** Opening RECORDED DATA block **

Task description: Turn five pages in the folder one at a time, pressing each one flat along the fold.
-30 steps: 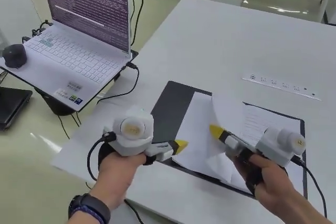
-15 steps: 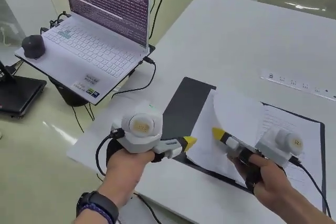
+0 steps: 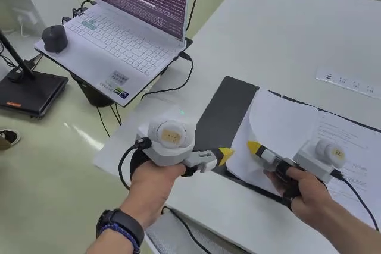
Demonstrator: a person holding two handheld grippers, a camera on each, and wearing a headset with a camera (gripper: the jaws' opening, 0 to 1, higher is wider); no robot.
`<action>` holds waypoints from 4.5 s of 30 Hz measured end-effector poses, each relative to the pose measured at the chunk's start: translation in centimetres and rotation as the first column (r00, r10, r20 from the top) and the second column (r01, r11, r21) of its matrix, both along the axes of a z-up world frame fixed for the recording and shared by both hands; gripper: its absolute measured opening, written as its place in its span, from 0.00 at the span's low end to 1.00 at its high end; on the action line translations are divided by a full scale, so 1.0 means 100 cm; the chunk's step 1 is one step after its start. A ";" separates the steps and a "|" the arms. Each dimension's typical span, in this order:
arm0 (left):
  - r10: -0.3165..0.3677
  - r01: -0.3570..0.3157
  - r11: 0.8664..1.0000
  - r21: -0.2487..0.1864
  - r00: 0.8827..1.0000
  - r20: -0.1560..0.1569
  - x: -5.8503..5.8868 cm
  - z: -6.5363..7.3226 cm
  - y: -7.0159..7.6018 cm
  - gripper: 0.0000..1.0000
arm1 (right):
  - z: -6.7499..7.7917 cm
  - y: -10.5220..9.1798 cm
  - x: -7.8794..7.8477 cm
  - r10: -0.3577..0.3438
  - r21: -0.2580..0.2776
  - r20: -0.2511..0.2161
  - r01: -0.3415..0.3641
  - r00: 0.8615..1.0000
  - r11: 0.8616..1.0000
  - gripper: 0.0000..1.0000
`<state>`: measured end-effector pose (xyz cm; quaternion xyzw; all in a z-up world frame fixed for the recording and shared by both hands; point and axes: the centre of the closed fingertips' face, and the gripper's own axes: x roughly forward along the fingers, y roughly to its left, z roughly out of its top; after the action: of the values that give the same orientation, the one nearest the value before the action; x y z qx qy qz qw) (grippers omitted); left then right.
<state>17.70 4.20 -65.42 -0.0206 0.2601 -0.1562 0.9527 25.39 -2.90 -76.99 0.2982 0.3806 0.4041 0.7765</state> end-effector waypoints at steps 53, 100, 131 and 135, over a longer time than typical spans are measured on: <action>-0.110 0.110 0.994 0.003 0.994 -0.030 0.012 -0.028 -0.023 0.58 | 0.054 -0.062 -0.014 0.048 -0.040 0.163 -0.042 0.985 0.998 0.46; -0.250 0.249 0.968 -0.029 0.943 -0.218 0.029 -0.117 -0.077 0.06 | 0.038 -0.135 -0.015 -0.003 -0.150 0.177 0.030 0.984 0.988 0.42; -0.200 0.240 0.961 0.136 0.946 -0.254 0.025 -0.136 -0.067 0.00 | 0.018 -0.128 0.075 -0.051 -0.097 0.230 0.075 0.972 0.993 0.05; -0.196 0.235 0.964 0.124 0.945 -0.262 0.025 -0.136 -0.067 0.00 | 0.013 -0.125 0.076 -0.059 -0.095 0.221 0.082 0.973 0.992 0.02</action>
<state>20.25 -2.51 -79.05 0.0620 0.3888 -0.2353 0.8886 33.01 -15.45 -75.68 0.2246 0.3028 0.3862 0.8418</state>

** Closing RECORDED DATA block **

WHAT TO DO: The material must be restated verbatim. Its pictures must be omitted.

TASK ANSWER:
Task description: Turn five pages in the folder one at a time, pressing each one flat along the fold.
-30 steps: 
-15 steps: 
+0 steps: 
Demonstrator: a person holding two handheld grippers, a camera on each, and wearing a headset with a camera (gripper: the jaws' opening, 0 to 1, higher is wider); no robot.
`<action>` holds waypoints from 4.5 s of 30 Hz measured end-effector poses, each relative to the pose measured at the chunk's start: translation in centimetres and rotation as the first column (r00, r10, r20 from the top) and the second column (r01, r11, r21) of its matrix, both along the axes of a z-up world frame fixed for the recording and shared by both hands; gripper: its absolute measured opening, written as its place in its span, from 0.00 at the span's low end to 1.00 at its high end; on the action line translations are divided by a full scale, so 1.0 means 100 cm; the chunk's step 1 is one step after its start. A ";" separates the steps and a "|" the arms. Each dimension's typical span, in this order:
arm0 (left):
  - r10: -0.3165..0.3677
  - r01: -0.3570..0.3157
  - r11: 0.8664..1.0000
  - r21: -0.2487..0.1864
  - r00: 0.8827..1.0000
  - r20: -0.1560..0.1569
  - x: -5.8503..5.8868 cm
  - z: -6.5363..7.3226 cm
  - y: -7.0159..7.6018 cm
  - gripper: 0.0000..1.0000
arm1 (right):
  - z: -6.7499..7.7917 cm
  - y: -10.5220..9.1798 cm
  - x: -7.8794..7.8477 cm
  - r10: -0.3577..0.3438
  - r21: -0.2580..0.2776
  - r20: -0.2511..0.2161
  - r01: -0.3415..0.3641
  - r00: 0.8615..1.0000
  - r11: 0.8616..1.0000
  - gripper: 0.0000..1.0000
`<state>`: measured end-effector pose (xyz cm; quaternion xyzw; all in a z-up world frame fixed for the recording and shared by both hands; point and axes: the centre of the closed fingertips' face, and the gripper's own axes: x roughly forward along the fingers, y roughly to its left, z roughly out of its top; after the action: of the values that give the same orientation, the one nearest the value before the action; x y z qx qy qz qw) (grippers omitted); left then right.
<state>17.70 4.20 -65.42 -0.0206 0.2601 -0.1562 0.9527 25.39 -2.90 -76.99 0.2982 0.3806 0.4041 0.7765</state> end-effector waypoints at steps 53, 100, 131 and 135, over a longer time than typical spans are measured on: <action>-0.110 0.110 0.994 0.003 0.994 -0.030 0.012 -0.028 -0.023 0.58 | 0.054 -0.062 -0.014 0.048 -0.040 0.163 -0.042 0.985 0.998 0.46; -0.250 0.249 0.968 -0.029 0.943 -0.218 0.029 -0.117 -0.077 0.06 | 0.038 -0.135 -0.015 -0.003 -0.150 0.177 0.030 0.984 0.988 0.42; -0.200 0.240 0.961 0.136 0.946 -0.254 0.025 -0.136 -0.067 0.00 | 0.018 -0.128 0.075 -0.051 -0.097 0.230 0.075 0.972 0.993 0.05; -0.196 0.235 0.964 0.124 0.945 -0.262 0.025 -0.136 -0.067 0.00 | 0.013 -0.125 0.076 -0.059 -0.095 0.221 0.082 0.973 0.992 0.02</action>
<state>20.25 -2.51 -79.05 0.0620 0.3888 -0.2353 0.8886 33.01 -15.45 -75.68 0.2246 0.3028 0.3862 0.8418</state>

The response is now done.